Tuesday, May 15, 2012

Tuesday's Overlooked A/V: The Third Man

Phone pics off the screen

Hold on there, cookie! The Third Man, that classic Orson Welles film -- overlooked?! Well, yeah, I dare to say it. I say it on the basis of so many people who are not film geeks who've either never heard of it though they might recognise the title or those who maybe know Welles from advertisements only or are geeks and have been meaning to see it for years (o_O) hmmm?


This time around I saw it differently, too, because it marked the first time I consciously watched it as noir (and for the cats). So many things I have in the back of my head about noir, it's good to make a conscious effort to consider the building of scenes and the building of the story in Greene's script (I have to read the novella!). Cotton's stumbling 'pulp' writer [in scare quotes because Todd will tell me he's not pulp at all but I don't know exactly what is textbook pulp and what is not because it seems a handy designation for a vast range of writers who wrote for cheap paperbacks in the early 20C and if it only turns out to be people who wrote for specific publishers who printed on PULP™brand paper during the odd months of the year 1935, I'll never remember that, so -- scare quotes] gradually uncovers a mystery when he thought he was just coming to a funeral and then things get weird as he finds out his good friend is nothing like the man he thought him to be.

(Somehow this relates today's thoughts on Dunning-Kruger, too -- not sure how).


This film has such amazing and utterly gorgeous shots, not as distinct frames like so many current films that scream "Look at this shot!" but as an organic whole that tells a story.
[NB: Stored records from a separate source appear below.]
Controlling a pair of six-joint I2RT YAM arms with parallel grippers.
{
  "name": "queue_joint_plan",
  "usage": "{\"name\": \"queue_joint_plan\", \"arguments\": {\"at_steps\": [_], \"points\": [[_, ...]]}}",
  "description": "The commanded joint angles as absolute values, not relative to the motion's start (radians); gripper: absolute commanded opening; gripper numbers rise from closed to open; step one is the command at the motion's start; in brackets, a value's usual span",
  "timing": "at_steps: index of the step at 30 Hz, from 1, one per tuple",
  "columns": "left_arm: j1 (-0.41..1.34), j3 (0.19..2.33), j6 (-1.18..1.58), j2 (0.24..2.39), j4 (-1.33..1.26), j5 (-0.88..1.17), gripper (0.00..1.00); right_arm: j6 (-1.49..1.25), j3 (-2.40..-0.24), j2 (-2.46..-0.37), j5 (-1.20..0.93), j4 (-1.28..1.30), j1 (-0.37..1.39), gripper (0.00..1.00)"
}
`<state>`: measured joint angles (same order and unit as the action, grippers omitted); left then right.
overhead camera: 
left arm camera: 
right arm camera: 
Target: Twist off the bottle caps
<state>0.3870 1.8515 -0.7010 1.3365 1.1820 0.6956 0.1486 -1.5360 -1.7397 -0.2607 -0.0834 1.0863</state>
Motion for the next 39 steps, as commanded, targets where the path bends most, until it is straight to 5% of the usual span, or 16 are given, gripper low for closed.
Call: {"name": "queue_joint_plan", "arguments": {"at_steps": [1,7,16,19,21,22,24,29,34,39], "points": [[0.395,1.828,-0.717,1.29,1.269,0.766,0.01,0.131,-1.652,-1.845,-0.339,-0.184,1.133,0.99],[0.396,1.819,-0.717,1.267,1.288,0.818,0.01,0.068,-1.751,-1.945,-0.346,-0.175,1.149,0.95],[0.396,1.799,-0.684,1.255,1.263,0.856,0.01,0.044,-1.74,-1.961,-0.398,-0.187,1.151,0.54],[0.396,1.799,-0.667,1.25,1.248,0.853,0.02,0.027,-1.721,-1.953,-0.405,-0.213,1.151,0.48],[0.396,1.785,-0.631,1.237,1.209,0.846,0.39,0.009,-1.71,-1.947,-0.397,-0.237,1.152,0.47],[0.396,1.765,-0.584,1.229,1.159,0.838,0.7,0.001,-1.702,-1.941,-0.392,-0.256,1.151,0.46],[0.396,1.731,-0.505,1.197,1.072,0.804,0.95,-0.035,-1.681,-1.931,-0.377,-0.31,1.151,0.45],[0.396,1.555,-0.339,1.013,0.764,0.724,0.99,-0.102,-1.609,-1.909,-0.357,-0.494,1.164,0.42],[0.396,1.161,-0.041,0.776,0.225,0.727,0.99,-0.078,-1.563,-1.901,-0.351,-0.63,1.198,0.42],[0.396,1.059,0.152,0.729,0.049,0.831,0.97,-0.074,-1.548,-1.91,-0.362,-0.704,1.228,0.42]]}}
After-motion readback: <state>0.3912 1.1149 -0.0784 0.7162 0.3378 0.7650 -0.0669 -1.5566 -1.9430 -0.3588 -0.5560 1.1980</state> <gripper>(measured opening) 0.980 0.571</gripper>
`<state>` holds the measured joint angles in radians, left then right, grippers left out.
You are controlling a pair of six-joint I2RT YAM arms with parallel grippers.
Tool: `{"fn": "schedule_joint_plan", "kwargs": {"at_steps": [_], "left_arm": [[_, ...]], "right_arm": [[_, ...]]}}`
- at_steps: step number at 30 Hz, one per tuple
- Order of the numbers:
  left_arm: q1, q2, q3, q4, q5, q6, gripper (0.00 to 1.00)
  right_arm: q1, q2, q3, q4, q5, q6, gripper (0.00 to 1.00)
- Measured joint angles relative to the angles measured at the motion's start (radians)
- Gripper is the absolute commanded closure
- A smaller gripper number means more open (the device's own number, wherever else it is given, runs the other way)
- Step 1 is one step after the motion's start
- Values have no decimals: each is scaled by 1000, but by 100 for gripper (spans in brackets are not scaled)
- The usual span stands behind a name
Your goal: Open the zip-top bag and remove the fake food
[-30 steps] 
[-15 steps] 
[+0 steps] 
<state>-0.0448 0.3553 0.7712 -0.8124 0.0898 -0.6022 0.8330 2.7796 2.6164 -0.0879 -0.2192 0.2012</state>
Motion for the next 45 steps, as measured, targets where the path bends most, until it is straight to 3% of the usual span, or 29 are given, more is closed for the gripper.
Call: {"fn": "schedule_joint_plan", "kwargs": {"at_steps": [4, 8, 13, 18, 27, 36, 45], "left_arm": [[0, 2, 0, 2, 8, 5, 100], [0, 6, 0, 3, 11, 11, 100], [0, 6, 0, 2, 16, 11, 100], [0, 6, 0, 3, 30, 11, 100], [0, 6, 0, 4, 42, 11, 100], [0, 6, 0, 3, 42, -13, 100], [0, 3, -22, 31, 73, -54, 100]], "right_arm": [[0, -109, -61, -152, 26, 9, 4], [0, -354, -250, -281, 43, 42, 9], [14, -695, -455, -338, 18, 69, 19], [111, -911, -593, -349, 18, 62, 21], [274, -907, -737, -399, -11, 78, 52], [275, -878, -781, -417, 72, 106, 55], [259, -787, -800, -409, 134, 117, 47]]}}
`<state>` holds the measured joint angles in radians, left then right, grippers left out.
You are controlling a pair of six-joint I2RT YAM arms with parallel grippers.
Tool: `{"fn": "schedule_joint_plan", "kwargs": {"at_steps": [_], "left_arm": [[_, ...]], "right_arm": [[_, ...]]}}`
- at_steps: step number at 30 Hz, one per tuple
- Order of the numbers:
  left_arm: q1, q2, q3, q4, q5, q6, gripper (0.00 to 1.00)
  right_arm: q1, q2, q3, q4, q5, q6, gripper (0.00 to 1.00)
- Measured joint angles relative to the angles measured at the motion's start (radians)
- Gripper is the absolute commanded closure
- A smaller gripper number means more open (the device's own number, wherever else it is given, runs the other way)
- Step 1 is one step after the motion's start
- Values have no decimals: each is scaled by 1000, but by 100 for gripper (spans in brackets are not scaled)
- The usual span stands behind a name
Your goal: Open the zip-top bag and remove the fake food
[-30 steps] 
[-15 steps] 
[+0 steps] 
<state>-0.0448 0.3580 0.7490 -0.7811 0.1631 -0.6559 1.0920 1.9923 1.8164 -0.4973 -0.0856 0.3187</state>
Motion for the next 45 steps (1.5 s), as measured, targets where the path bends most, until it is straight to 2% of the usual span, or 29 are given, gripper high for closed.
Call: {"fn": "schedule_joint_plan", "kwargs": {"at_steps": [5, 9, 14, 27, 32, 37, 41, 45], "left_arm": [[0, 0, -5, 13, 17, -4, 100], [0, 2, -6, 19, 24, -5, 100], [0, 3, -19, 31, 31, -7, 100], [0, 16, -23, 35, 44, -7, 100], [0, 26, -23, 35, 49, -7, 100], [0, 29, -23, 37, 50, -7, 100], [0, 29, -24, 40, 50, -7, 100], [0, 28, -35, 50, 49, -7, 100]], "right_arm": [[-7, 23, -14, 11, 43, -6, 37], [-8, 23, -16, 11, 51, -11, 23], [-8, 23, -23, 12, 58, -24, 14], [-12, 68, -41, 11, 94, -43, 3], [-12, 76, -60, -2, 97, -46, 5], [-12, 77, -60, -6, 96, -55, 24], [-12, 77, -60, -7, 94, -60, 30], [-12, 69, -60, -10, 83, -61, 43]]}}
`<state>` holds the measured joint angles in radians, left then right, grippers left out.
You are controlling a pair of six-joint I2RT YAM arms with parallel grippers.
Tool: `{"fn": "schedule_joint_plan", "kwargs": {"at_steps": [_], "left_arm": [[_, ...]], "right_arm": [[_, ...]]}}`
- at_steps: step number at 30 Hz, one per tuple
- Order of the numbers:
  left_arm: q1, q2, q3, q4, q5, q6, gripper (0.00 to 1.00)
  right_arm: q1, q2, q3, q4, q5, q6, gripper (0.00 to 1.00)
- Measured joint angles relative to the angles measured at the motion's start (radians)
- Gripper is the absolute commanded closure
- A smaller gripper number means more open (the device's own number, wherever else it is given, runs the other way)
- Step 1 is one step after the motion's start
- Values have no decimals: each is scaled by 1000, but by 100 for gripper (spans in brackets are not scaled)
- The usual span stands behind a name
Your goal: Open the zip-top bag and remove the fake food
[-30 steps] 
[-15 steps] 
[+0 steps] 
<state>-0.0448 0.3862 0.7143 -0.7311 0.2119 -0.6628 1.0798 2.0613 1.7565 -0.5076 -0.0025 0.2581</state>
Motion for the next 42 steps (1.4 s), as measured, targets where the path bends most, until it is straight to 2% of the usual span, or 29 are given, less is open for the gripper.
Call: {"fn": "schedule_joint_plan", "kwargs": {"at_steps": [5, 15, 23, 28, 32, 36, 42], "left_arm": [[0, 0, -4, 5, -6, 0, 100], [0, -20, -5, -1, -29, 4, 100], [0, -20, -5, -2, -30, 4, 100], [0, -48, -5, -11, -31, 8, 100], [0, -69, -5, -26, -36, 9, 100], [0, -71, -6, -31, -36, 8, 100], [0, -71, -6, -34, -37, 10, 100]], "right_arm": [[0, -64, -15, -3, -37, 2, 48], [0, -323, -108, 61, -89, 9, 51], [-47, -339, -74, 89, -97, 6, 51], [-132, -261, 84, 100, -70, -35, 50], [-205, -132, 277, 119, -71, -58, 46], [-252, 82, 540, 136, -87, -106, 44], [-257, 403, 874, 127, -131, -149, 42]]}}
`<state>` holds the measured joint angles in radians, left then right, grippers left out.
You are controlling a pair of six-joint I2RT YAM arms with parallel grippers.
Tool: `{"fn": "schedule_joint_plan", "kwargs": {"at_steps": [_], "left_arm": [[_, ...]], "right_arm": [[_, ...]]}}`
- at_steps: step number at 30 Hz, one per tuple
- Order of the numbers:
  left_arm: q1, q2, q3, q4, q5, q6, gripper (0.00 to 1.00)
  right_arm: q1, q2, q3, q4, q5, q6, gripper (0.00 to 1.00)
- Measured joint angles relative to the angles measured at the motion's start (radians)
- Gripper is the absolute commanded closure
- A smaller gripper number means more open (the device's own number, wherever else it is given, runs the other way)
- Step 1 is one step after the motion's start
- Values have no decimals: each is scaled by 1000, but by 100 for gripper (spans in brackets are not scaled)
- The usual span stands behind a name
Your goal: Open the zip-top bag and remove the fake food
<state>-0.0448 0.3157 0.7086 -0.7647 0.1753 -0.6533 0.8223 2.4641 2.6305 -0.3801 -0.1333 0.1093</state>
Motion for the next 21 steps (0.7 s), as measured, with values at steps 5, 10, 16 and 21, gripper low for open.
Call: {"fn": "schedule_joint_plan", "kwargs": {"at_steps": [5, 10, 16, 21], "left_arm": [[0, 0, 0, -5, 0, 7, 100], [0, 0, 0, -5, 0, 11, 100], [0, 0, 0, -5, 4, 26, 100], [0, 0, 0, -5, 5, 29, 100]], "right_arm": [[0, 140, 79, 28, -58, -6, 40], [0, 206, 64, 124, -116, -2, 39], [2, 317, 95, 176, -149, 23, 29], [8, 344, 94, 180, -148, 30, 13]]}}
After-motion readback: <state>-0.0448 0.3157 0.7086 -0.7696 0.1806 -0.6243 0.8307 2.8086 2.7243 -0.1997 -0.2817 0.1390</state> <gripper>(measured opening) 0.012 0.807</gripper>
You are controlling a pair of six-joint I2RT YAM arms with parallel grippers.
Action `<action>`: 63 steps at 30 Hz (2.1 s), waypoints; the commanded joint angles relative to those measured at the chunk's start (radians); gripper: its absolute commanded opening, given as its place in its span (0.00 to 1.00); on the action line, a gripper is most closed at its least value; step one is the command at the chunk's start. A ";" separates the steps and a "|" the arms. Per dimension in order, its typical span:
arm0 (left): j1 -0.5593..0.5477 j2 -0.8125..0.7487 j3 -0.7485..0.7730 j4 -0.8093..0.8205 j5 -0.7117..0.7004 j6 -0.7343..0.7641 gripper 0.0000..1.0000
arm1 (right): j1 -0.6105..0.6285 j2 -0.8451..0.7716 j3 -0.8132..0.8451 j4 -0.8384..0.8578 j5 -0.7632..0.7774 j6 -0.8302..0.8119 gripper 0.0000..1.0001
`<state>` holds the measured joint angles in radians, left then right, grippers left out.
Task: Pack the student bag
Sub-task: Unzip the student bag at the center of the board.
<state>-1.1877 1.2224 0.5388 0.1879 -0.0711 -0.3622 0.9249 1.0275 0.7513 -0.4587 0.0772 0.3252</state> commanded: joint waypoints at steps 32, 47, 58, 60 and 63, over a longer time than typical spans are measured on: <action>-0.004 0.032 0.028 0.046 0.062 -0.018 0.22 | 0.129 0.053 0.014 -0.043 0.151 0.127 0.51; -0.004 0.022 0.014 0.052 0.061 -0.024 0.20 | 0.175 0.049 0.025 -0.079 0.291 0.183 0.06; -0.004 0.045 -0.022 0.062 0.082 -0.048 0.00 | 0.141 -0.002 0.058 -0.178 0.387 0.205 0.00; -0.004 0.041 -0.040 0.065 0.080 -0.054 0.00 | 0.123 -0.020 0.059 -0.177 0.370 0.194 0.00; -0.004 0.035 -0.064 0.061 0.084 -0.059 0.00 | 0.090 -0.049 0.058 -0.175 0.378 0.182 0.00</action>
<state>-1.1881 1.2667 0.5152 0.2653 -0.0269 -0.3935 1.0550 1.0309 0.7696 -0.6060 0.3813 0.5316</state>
A compelling story: how to deal with competing views of a man you've trusted? How to deal with a woman you love who's still in love with your best friend? And a very Greenean quandary about making moral choices when the options are not the black and white ones you were taught to distinguish between.

I ended up paying much more attention to the look of the film but the narrative kept pulling me back in. It remains a classic not just because it is a superbly directed film, but also because it tells a compelling story. And while it makes you despise the smug Harry Lime (whether or not he was right about cuckoo clocks and Borgias), you can see how he represents a very common type -- the ones who looted their way through half the economies of the world with every belief in their right to do so.


Could you walk away from such temptation?

See the round-up of overlooked A/V over at Sweet Freedom.



4 comments:

Todd Mason said...

Well...if Ed Gorman gets in with D.O.A., only slightly less unoverlooked than this one...

K. A. Laity said...

I promise, next week's is definitely more obscure (assuming nothing changes in a week, but as I already wrote notes for it, I can guess that it will have a sudden surge of interest and my comments will be old hat by then).

Ron Scheer said...

I read THIRD MAN last year and discovered that the story was originally intended as a film. The print version is the original "script".

K. A. Laity said...

I seem to recall Greene saying that he had written it to get the film sorted in his head, but always with that end in mind. Did it read very much like a film?